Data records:
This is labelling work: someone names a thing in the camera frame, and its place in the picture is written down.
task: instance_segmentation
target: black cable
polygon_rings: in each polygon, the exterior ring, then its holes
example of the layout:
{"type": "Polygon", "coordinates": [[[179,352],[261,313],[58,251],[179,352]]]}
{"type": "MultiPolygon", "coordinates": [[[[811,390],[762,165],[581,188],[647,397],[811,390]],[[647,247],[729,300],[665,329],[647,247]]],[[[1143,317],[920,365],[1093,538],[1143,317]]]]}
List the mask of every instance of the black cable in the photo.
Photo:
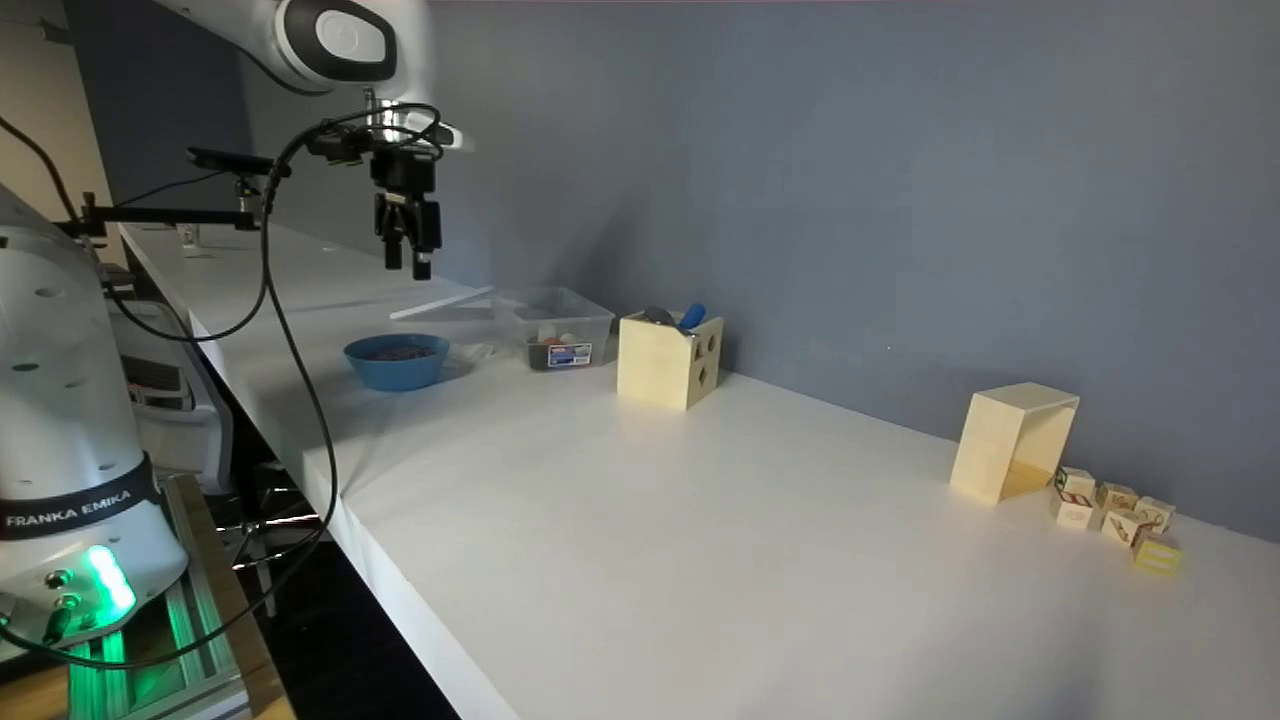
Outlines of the black cable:
{"type": "Polygon", "coordinates": [[[19,133],[15,123],[8,123],[4,116],[0,116],[0,128],[4,128],[8,134],[15,134],[19,145],[27,145],[27,146],[39,155],[39,165],[45,165],[52,188],[58,188],[58,200],[65,205],[68,221],[81,223],[81,210],[78,210],[78,205],[74,205],[74,197],[68,197],[68,185],[65,185],[65,176],[58,172],[52,155],[49,155],[27,133],[19,133]]]}
{"type": "MultiPolygon", "coordinates": [[[[434,121],[442,121],[442,112],[435,112],[434,105],[396,105],[396,112],[417,112],[417,109],[419,109],[419,112],[434,112],[434,121]]],[[[49,644],[25,641],[25,636],[8,631],[4,625],[0,625],[0,641],[15,644],[15,646],[25,646],[25,651],[38,651],[38,657],[58,657],[58,660],[65,660],[65,665],[83,665],[83,668],[101,668],[101,672],[139,672],[139,668],[158,668],[158,665],[168,665],[168,660],[176,660],[176,657],[187,657],[191,646],[212,644],[212,641],[225,636],[232,625],[242,625],[244,616],[261,611],[261,608],[307,563],[307,556],[325,542],[330,523],[334,523],[334,514],[337,514],[341,467],[337,467],[337,443],[334,443],[330,411],[325,411],[325,402],[321,402],[317,381],[311,381],[311,370],[307,370],[307,365],[306,365],[306,354],[300,354],[300,346],[295,346],[294,322],[288,322],[284,303],[280,303],[280,293],[275,293],[275,275],[273,275],[273,205],[275,205],[275,191],[280,191],[280,178],[284,178],[288,159],[294,159],[311,134],[337,128],[337,123],[348,123],[348,121],[370,121],[370,116],[377,116],[377,112],[383,112],[383,109],[348,112],[348,116],[337,116],[337,121],[325,121],[325,123],[306,128],[295,138],[284,145],[284,152],[280,152],[275,165],[273,165],[270,188],[264,188],[264,221],[261,221],[264,285],[261,285],[261,289],[264,289],[264,296],[273,300],[273,313],[275,313],[275,320],[280,320],[288,354],[294,354],[294,365],[295,365],[295,370],[300,370],[300,381],[306,381],[307,402],[311,402],[317,423],[321,423],[325,459],[330,459],[330,502],[325,502],[325,513],[321,513],[321,528],[307,536],[307,542],[300,548],[295,563],[288,563],[288,566],[275,576],[273,587],[264,587],[247,608],[242,608],[236,616],[227,616],[221,628],[198,636],[191,644],[183,644],[183,646],[176,646],[176,651],[152,657],[152,660],[143,660],[143,665],[109,665],[109,660],[74,657],[74,646],[49,646],[49,644]]]]}
{"type": "Polygon", "coordinates": [[[217,176],[227,176],[227,172],[217,168],[217,172],[203,172],[203,176],[168,178],[168,185],[158,185],[158,188],[143,188],[135,197],[116,200],[116,209],[129,209],[129,205],[139,205],[139,200],[152,200],[152,197],[165,197],[165,191],[176,191],[176,188],[207,185],[217,176]]]}

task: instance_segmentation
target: white table
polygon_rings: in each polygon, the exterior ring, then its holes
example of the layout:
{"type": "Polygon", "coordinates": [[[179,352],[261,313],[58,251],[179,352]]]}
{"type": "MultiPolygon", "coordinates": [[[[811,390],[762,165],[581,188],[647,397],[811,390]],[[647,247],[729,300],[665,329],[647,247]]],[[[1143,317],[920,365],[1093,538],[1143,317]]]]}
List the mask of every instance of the white table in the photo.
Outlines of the white table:
{"type": "MultiPolygon", "coordinates": [[[[247,239],[129,230],[203,329],[254,296],[247,239]]],[[[459,715],[1280,715],[1280,548],[1178,520],[1156,578],[1050,496],[977,508],[955,443],[750,375],[690,415],[626,408],[610,369],[358,389],[341,342],[419,300],[377,257],[280,239],[294,322],[337,423],[334,536],[459,715]]],[[[325,450],[275,322],[207,346],[325,508],[325,450]]]]}

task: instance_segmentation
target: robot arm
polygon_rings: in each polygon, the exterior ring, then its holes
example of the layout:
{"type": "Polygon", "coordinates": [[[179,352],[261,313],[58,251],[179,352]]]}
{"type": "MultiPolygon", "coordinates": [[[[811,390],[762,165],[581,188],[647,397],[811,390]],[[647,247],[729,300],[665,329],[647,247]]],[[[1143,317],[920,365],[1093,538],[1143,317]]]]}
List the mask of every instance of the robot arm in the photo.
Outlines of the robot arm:
{"type": "Polygon", "coordinates": [[[330,159],[371,152],[383,264],[434,275],[442,247],[435,159],[459,133],[426,105],[435,94],[434,0],[158,0],[225,37],[294,90],[370,86],[370,123],[317,146],[330,159]]]}

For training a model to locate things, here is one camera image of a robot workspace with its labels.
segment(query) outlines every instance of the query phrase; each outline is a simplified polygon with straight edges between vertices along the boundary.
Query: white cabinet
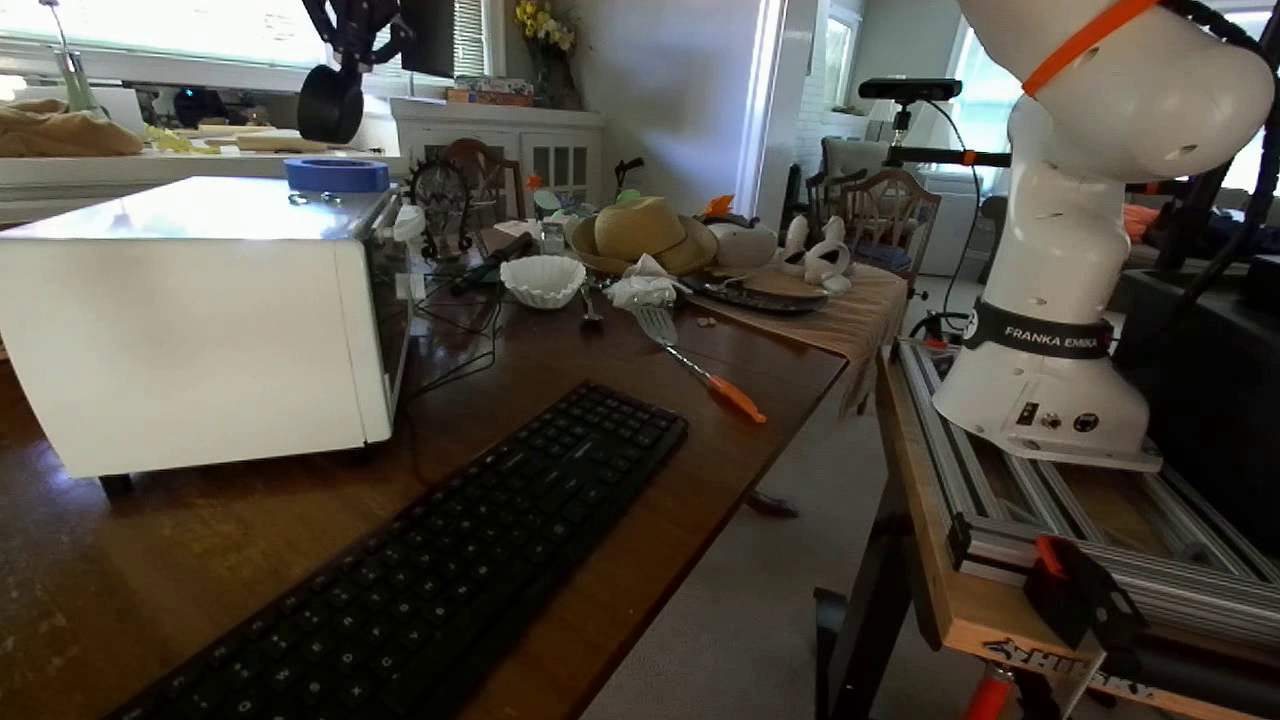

Problem description: In the records, which lines mention the word "with"? Copy those lines.

Written reply:
For training a model to locate things, here is one camera image of a robot workspace with its labels.
segment(query) outlines every instance of the query phrase; each outline is a simplified polygon with straight edges between vertices along the boundary.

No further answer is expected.